▸ **Required work**: When a line in the material beneath includes the word "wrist", add it to the count, and report the count alone.

▸ **Data block**:
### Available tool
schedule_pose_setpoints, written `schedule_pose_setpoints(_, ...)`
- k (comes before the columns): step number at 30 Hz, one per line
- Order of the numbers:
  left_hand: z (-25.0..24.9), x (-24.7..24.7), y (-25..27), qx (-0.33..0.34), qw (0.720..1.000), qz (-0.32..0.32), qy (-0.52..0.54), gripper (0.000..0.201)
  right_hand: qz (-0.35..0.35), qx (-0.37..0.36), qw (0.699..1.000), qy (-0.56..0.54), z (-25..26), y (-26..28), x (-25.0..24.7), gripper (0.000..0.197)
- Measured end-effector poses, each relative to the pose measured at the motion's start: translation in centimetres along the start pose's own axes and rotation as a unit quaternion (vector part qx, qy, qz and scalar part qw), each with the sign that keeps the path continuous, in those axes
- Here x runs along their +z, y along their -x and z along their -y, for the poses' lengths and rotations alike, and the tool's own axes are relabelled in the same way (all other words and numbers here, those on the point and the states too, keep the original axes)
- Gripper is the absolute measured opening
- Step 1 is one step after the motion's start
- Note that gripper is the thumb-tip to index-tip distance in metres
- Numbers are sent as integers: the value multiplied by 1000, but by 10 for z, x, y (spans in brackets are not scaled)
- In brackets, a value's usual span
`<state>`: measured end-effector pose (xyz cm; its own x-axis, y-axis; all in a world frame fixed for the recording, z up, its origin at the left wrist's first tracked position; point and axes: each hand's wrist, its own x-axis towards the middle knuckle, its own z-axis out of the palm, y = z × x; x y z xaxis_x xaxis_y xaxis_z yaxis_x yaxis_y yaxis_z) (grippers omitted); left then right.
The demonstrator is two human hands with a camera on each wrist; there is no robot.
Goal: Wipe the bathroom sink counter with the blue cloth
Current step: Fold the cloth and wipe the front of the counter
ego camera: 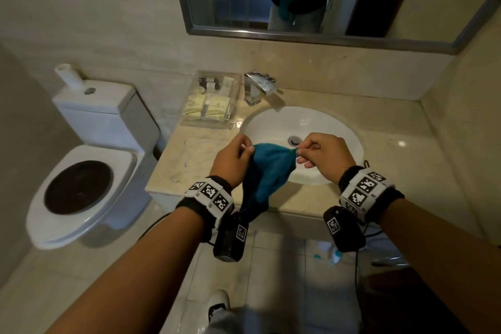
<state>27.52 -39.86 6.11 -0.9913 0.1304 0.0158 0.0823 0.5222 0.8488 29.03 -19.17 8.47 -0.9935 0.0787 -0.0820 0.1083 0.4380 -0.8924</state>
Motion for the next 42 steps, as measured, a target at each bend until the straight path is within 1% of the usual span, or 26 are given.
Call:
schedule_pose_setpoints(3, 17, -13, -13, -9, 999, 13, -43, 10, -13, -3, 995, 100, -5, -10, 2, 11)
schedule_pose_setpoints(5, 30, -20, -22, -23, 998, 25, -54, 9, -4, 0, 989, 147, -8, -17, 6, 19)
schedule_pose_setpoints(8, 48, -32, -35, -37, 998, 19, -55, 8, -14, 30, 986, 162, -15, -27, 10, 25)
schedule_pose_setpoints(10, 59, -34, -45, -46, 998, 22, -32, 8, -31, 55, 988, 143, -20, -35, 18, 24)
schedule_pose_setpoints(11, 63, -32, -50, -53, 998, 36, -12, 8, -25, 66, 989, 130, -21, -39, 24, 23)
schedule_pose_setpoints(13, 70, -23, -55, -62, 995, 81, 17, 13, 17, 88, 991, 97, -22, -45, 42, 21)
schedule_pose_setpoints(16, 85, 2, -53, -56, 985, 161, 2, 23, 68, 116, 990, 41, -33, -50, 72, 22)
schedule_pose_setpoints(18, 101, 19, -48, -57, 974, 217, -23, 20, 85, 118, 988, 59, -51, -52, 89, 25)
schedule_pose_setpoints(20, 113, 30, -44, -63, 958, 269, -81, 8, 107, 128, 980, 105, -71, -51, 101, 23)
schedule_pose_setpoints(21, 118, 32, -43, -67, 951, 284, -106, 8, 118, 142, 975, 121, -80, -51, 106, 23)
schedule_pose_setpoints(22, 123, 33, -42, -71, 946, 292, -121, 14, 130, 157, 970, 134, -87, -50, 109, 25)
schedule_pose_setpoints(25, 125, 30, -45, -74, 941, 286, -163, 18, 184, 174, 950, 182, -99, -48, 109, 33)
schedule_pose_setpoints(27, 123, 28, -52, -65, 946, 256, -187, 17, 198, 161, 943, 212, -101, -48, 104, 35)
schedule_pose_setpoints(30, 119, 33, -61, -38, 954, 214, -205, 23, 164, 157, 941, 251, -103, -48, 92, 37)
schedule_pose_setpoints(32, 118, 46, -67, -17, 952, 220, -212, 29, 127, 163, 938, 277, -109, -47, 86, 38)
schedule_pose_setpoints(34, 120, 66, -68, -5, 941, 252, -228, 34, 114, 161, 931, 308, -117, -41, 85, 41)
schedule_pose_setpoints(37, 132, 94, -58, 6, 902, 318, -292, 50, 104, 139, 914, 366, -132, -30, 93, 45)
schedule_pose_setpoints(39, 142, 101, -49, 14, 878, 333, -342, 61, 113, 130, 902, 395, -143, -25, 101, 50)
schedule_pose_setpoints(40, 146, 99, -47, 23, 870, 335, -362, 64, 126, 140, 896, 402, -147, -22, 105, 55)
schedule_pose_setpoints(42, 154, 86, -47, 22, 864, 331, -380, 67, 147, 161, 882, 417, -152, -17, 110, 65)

▸ **Solution for this task**: 2